Doctor, clinician wearing surgical gloves, readying an intravenous infusion

Medicare may cover the high cost of treatment with the Alzheimer’s drug Aduhelm only for highly qualified participants in approved clinical trials, the Centers for Medicare & Medicaid Services announced Tuesday.

The move to limit drug coverage in this way is unusual, but appropriate for the Medicare population, CMS officials said in a press briefing.

Aduhelm is a monoclonal antibody that is recommended for patients in the early stages of dementia and is delivered using repeat infusions. The FDA approved it in 2021 under a cloud of controversy over its efficacy, soaring cost and accessibility. Aduhelm costs $28,000 per patient per year, according to maker Biogen, which recently cut the cost from $56,000.

CMS’s new coverage proposal also applies to other FDA-approved monoclonal antibody drugs in the same class that — like Aduhelm — specifically target amyloid brain plaques for the treatment of Alzheimer’s disease, the agency said. If the coverage decision is finalized in April, it would apply to both CMS-approved and National Institutes of Health-sponsored clinical trials for early-stage patients who have evidence of Alzheimer’s brain abnormalities.

A CMS review process has found evidence of both potential benefit and harm for Aduhelm patients, prompting the decision to limit coverage, according to Lee Fleisher, M.D., CMS chief medical officer. 

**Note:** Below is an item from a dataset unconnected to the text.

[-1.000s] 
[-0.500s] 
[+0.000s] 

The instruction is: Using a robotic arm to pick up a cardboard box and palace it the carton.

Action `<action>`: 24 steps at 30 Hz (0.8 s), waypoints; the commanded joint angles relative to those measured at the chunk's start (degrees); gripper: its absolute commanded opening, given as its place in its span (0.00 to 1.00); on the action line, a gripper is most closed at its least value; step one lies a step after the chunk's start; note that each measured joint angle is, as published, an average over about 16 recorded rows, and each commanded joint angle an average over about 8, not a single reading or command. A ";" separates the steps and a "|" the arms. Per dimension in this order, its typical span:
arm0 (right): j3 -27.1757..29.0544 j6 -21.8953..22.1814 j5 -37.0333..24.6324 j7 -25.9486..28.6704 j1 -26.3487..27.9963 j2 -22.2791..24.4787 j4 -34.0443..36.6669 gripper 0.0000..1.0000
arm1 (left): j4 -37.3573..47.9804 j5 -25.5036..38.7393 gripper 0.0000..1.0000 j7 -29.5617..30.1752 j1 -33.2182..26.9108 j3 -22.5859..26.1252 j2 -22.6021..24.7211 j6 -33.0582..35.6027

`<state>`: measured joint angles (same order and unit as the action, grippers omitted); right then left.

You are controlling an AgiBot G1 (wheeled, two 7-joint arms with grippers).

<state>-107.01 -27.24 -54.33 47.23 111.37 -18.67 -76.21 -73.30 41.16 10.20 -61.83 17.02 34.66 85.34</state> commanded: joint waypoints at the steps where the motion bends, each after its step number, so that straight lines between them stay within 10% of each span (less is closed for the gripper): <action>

“Therefore … we have determined that coverage with evidence development through clinical trials is the right decision for Medicare patients, clinicians and caregivers, and we look forward to receiving feedback on the proposal,” he said in a statement.

The FDA greenlit Aduhelm under a relatively new, accelerated approval program that required drugmaker Biogen to conduct further clinical trials to verify that the drug indeed reduces brain amyloid plaques, Fleisher further noted in the press briefing. 

“So CMS is using its authority provided by Congress to determine if the drug is considered reasonable and necessary, meaning that the benefits of improvement of cognition outweigh the harms in the Medicare population and therefore should be covered,” he said.

Detractors call proposal discriminatory, unethical 

The “coverage with evidence” proposal, which is open to public comment for 30 days, immediately drew detractors. The Alzheimer’s Association, which was supportive of the FDA’s original approval of Aduhelm, said it will leave potential patients out in the cold. 

The draft decision will confine treatment to patients who have access to research institutions and other advantages, resulting in a “shocking discrimination against everyone with Alzheimer’s disease,” especially groups that are already disproportionately impacted, the organization said in a statement. These include women, Blacks and Hispanics, it said. 

“People living with Alzheimer’s disease deserve the same access to therapies given to those living with other conditions like cancer, heart disease and HIV/AIDS,” it added.

Similarly, the patient advocacy group the Alliance for Aging Research called the coverage proposal “overly restrictive, medically unethical,” and “unlikely to meet the agency’s goal to address health equity.” 

Studies supported by the plan would end up directly competing with clinical trial recruitment for other FDA-required post-market studies, prolonging evidence collection and harming research, it stated.

“This decision is not about furthering clinical evidence, it is about CMS severely rationing Alzheimer’s patients’ treatment access to save Medicare costs, full stop.”

In related news, CMS has been ordered to review a large proposed increase to Medicare Part B premiums for 2022 that are designed in part to cover Aduhelm’s potential future costs. Biogen initially set the annual cost per patient at $56,000 but has recently cut that price in half. The U.S. health secretary said the lower price supports a reconsideration of the premium’s cost hike.